Start by downloading the following files from the Assessment tab in Learning Central:
• Part1_2.ipynb (Jupyter Notebook file for Part 1 and Part 2)
• Part3.ipynb (Jupyter Notebook file for Part 3)
• listings.csv
• reviews.csv
Then answer the following questions. You can use any Python expression or package that was used in the lectures and practical sessions. Additional packages are not allowed unless instructed in the question. You answer the questions by filling in the appropriate sections in the Jupyter Notebook. Export your final Jupyter Notebooks as HTML to produce the corresponding HTML files. Before submitting your Jupyter Notebooks and HTML files, make sure to restart the kernel and execute each cell such that all outputs and figures are visible.
In this assignment you slip into the role of a Data Scientist who has been hired by Airbnb. Airbnb is an online market place for vacation and short-term rentals of rooms or flats which operates in many countries in the world (see https://en.wikipedia.org/wiki/Airbnb). Airbnb collects data on the listing and users interacting with the platform. Let us define these terms first:
- User: A user is someone using the Airbnb platform (guest or host).
- Guest: A guest is a user who uses the Airbnb platform to book a room, flat or house.
- Host: A host is a user who offers a room, flat, or house for rent.
- Listing: A listing is a room, flat, or house offered for rent. In the dataset, each row corresponds to a listing.
Since we do not have access to Airbnb’s internal database, we will instead use data published by the website Inside Airbnb. The data has been acquired by web-scraping publicly available data from Airbnb. It is available online (http://insideairbnb.com/about.html) but you do not need to download any data from this website since we have downloaded and renamed all datasets you need and made them available on Learning Central.
In our scenario, you are responsible for the Amsterdam branch of Airbnb operations. Your main task is to provide insights on the data collected in Amsterdam as well as write algorithms to improve the experience of Airbnb users. The assignment is split into three parts. In the first two parts, you will focus on the numerical parts of the data. In the last part, you will focus on the text data.

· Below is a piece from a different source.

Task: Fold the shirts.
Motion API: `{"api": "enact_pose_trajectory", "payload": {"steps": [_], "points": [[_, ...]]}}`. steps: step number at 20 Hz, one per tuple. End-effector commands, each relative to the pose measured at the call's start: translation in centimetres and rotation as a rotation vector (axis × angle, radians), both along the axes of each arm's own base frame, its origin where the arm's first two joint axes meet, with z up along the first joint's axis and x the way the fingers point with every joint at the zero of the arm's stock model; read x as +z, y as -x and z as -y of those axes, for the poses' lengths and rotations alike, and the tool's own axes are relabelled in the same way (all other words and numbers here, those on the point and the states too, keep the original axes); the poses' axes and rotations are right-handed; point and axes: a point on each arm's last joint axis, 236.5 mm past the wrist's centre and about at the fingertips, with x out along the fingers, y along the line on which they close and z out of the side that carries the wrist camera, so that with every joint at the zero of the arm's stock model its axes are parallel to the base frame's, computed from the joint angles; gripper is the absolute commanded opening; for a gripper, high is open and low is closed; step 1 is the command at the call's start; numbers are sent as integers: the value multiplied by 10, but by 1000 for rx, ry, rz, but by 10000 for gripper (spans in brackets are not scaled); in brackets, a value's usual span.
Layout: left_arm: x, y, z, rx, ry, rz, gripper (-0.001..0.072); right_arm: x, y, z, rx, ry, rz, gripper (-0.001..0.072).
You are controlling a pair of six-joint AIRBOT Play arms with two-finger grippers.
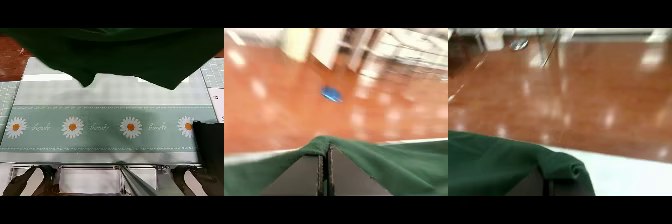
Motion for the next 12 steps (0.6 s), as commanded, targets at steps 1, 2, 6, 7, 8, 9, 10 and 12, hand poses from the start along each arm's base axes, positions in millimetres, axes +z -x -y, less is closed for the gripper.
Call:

• Part 1: Pre-processing and exploratory analysis
You start by reading the csv file into a Pandas DataFrame, cleaning the data and removing unwanted columns, performing conversions and calculating new columns. Then, you will perform exploratory analysis to look at the properties and distribution of the data, and answer a couple of questions your manager put forward to you.
• Part 2: Statistical analysis and recommender systems
Starting from the pre-processed DataFrame, you will perform statistical analysis using t- tests and linear regression to identify variables that significantly affect the price of the rent. Then, you will design a series of recommender systems that have been requested by users: a function that helps in setting the price for someone offering a new property, and a function that helps in selecting a city to visit given a particular budget.

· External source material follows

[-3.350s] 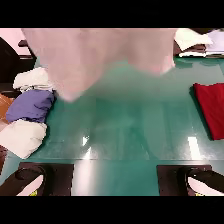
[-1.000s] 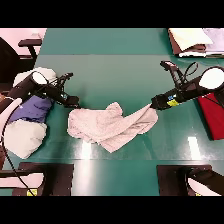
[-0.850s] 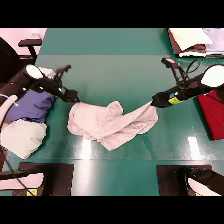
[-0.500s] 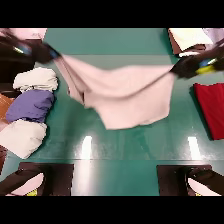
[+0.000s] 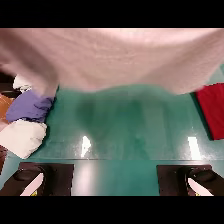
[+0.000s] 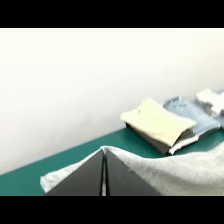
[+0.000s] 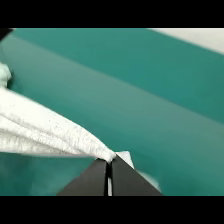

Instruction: Fold the shirts.

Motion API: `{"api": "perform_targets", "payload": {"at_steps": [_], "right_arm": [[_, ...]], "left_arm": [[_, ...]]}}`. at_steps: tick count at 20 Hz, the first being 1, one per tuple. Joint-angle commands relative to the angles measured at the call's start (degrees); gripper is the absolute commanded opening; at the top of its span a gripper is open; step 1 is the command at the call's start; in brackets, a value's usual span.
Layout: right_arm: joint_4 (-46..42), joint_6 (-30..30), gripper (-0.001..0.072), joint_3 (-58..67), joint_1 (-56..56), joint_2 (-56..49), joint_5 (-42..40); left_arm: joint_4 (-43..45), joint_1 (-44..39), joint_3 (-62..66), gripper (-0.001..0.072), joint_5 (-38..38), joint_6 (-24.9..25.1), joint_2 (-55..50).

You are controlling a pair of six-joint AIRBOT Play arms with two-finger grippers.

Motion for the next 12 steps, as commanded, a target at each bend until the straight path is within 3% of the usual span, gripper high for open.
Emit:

• Part 3: Text analysis and ethics
You will mostly work with unstructured text data in a Pandas Dataframe representing user reviews.

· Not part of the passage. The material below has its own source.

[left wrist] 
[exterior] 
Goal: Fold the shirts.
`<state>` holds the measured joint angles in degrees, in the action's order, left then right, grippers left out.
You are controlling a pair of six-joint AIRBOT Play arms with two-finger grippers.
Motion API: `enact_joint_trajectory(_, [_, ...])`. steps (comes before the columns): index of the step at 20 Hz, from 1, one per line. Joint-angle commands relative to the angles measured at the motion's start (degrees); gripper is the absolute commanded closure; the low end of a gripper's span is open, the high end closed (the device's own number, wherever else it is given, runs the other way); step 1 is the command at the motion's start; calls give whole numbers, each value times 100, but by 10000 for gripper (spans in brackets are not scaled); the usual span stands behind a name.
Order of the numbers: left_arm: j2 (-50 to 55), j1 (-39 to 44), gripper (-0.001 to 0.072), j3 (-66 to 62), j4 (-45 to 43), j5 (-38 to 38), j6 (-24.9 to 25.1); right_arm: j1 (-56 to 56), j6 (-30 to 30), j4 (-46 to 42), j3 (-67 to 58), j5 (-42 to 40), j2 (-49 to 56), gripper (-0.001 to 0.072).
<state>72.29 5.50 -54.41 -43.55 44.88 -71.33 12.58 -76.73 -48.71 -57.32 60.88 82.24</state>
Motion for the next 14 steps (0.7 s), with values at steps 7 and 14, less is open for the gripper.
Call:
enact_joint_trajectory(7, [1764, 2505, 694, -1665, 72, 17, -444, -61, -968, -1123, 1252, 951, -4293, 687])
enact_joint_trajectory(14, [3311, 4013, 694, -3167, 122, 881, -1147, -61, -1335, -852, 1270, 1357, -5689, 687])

To get you started with the dataset, you can have a look at a corresponding Jupyter Notebook (note: following and working through this link is not required for this assignment, but maybe you find some inspiration or useful information there). You are allowed to re-use code from the Jupyter Notebook provided that you properly reference it.
Part 1 – Pre-processing and exploratory analysis [25 marks]
You answer this question by filling in the first part of the Part1_2.ipynb Jupyter Notebook.
Question 1a – Drop columns (Total 4 marks)
When reading in the dataframe using the load_csv function, one can see that it contains a lot of textual data which will not be relevant for the numerical analyses in Part 1 and Part 2. Therefore, implement two functions drop_cols and drop_cols_na which remove some of the columns. Detailed instructions: [2 marks each]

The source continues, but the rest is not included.